Given two aspirin tablets, each with a mass of 325 mg, are dissolved in a solution with a volume of 1 L, we should first convert the mass of aspirin to moles and then calculate the concentration. Molecular weight of aspirin (C9H8O4) = 9(12.01) + 8(1.01) + 4(16.00) = 180.16 g/mol Total mass of aspirin in the stomach = 2 * 325 mg = 650 mg Now, convert the mass of aspirin to moles: Moles of aspirin = (650 mg) / (1,000 mg/g) * (1 mol / 180.16 g) = 0.00361 mol Now, calculate the molar concentration of aspirin: Molar concentration of aspirin = (0.00361 mol) / (1 L) = 0.00361 M

Since the given pH of the stomach solution is 2, we can calculate the concentration of \(H^+\) ions as follows: \([H^+] = 10^{-\mathrm{pH}} = 10^{-2} = 0.01\ \mathrm{M}\)

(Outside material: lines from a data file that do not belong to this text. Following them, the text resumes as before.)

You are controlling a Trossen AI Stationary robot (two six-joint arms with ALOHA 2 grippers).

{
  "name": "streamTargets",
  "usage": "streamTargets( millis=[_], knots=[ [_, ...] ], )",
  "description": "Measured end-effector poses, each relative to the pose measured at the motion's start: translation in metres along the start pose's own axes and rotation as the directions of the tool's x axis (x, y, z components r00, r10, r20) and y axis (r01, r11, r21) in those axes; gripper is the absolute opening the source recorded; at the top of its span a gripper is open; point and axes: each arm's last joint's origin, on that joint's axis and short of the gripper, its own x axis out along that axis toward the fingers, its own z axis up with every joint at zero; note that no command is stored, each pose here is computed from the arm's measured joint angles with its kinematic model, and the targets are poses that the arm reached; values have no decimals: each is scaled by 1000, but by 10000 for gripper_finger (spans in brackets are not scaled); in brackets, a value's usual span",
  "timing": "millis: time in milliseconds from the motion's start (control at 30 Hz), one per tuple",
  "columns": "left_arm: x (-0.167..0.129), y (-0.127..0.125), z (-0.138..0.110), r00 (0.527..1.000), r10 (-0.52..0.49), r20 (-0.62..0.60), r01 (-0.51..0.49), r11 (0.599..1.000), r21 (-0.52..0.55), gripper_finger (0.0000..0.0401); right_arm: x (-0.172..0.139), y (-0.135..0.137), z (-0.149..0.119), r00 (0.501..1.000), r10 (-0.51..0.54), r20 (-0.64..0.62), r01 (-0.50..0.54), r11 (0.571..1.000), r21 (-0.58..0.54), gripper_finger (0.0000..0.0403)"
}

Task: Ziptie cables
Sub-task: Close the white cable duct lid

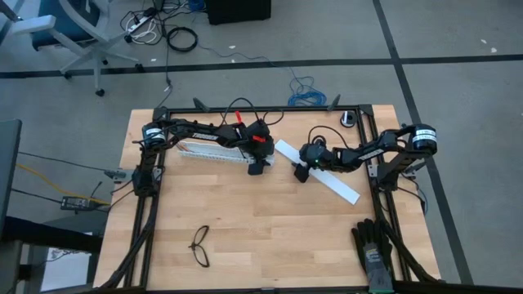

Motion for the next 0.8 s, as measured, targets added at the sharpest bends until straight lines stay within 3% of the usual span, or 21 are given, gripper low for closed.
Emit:
streamTargets(
  millis=[433, 800],
  knots=[
    [0, 0, 0, 1000, -1, -1, 1, 1000, 2, 235, 0, 0, 0, 1000, 16, -5, -16, 999, -36, 218],
    [-1, 0, -1, 1000, -6, -11, 6, 1000, -1, 235, 0, 0, 1, 1000, 20, 9, -20, 998, -58, 229]
  ],
)
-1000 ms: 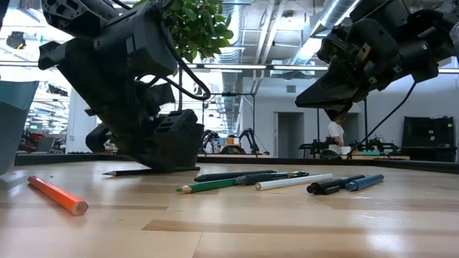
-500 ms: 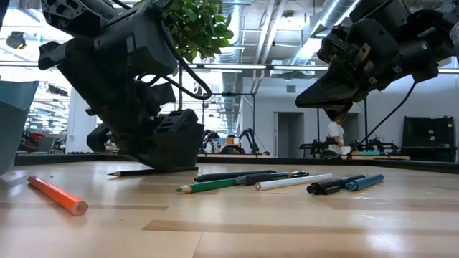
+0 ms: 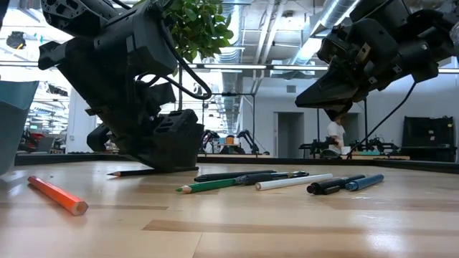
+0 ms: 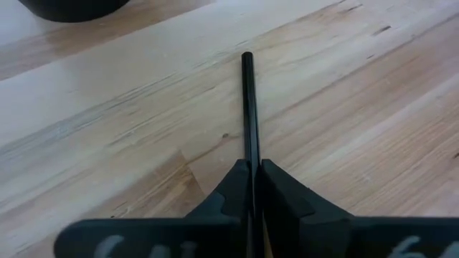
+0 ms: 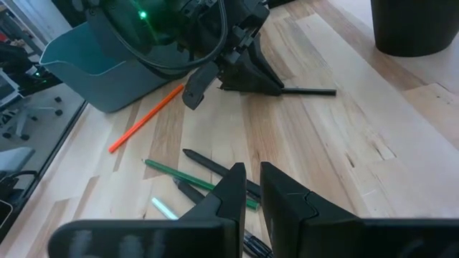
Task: Sort pens & pencils
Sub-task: Put the black pencil into the blue bin
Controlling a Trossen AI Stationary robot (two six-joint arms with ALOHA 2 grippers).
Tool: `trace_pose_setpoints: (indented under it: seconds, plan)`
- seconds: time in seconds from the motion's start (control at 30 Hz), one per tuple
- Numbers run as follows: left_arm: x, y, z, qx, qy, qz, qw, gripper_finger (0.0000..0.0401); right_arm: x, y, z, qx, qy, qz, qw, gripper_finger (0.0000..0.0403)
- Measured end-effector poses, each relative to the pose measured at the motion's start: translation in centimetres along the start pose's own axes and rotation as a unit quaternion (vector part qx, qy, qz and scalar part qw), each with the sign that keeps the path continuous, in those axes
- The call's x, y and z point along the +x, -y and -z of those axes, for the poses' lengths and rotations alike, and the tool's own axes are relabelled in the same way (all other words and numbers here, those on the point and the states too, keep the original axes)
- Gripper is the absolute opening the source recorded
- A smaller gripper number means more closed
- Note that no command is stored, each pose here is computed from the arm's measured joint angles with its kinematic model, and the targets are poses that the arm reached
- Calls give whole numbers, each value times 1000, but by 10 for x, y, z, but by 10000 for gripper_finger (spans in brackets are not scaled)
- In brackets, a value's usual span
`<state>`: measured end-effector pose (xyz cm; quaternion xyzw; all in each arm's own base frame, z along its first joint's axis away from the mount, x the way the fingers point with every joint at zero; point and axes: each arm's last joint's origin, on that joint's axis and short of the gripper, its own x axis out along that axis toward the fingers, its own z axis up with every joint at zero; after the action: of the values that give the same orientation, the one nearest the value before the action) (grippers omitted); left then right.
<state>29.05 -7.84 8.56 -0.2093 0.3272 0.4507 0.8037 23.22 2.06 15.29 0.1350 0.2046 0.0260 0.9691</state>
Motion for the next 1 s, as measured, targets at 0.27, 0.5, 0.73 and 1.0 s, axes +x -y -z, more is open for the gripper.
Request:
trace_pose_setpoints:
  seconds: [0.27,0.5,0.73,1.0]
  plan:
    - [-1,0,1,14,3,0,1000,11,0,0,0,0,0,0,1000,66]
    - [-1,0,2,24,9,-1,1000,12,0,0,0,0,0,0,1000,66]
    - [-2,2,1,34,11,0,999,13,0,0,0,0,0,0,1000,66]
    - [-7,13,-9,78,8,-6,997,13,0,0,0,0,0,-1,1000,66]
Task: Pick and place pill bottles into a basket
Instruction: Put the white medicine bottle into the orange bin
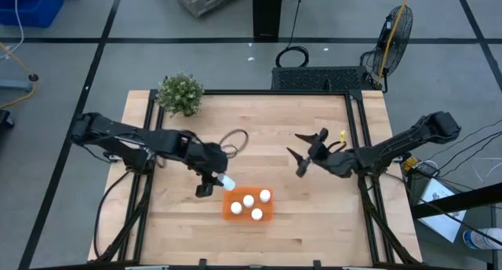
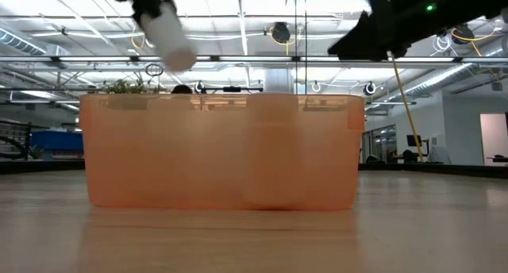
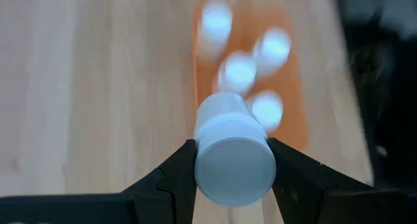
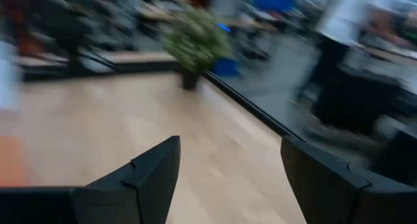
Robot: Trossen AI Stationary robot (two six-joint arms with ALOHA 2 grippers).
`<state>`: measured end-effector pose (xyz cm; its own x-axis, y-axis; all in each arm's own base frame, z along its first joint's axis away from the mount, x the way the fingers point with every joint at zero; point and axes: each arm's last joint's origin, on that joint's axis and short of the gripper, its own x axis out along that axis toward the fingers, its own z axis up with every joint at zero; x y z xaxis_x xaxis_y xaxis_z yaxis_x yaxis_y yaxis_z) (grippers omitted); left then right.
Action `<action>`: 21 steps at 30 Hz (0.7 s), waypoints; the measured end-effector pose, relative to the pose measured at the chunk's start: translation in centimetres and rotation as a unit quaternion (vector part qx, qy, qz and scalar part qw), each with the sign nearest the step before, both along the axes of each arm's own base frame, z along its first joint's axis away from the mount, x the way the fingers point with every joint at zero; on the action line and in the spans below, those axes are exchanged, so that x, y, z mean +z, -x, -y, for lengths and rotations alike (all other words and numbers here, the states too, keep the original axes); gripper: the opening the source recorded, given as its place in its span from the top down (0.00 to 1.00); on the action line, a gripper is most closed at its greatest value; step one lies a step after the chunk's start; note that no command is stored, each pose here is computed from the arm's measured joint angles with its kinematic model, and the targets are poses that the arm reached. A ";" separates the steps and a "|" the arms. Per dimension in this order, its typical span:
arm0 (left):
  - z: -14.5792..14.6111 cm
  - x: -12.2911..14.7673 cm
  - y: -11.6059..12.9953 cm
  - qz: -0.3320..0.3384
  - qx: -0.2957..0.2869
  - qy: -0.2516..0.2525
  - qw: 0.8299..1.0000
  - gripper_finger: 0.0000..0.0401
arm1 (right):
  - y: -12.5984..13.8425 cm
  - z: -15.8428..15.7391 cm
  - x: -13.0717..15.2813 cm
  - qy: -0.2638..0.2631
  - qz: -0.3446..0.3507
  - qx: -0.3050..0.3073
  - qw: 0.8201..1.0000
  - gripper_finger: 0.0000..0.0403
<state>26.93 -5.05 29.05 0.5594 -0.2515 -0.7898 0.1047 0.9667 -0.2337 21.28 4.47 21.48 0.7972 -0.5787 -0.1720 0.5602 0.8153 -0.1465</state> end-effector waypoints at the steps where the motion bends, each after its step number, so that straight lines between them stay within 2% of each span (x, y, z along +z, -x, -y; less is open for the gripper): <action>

As aspirin is an acidic compound, we can write the equilibrium equation for the dissociation of aspirin as: \(\ce{C9H8O4(aq) + H2O(l) <=> C9H7O4^{-}(aq) + H3O^{+}(aq)}\)

Using the given \(K_a\) value for aspirin, we have: \(K_a = \frac{[\ce{C9H7O4^{-}}][\ce{H3O^{+}}]}{[\ce{C9H8O4}]}\) Since the total concentration of \(H^+\) and \(\ce{H3O^{+}}\) ions is 0.01M, and the concentration of the dissociated aspirin is negligible, we have: \(K_a = 3 \times 10^{-5} = \frac{[\ce{C9H7O4^{-}}]\times \left[\ce{H3^{+}}\right]}{[\ce{C9H8O4}]} = \frac{[\ce{C9H7O4^{-}}]\times 0.01\ \mathrm{M}}{[\ce{C9H8O4}]}\) We can now solve for \([\ce{C9H7O4}^{-}]\): \([\ce{C9H7O4}^{-}] = 3 \times 10^{-5} \times \frac{[\ce{C9H8O4}]}{0.01\ \mathrm{M}} = 3 \times 10^{-5}\times \frac{0.00361\ \mathrm{M}}{0.01\ \mathrm{M}} = 1.09 \times 10^{-6}\ \mathrm{M}\) Now, we can calculate the percentage of neutral aspirin molecules, which is the ratio between the concentrations of neutral and dissociated aspirin: Percentage of neutral aspirin = \(\frac{[\ce{C9H8O4}]}{[\ce{C9H7O4^{-}}]+[\ce{C9H8O4}]} \times 100 = \frac{0.00361\ \mathrm{M}}{1.09 \times 10^{-6}\ \mathrm{M} + 0.00361\ \mathrm{M}} \times 100 \approx 99.97\%\) Thus, about 99.97% of the aspirin is in the form of neutral molecules.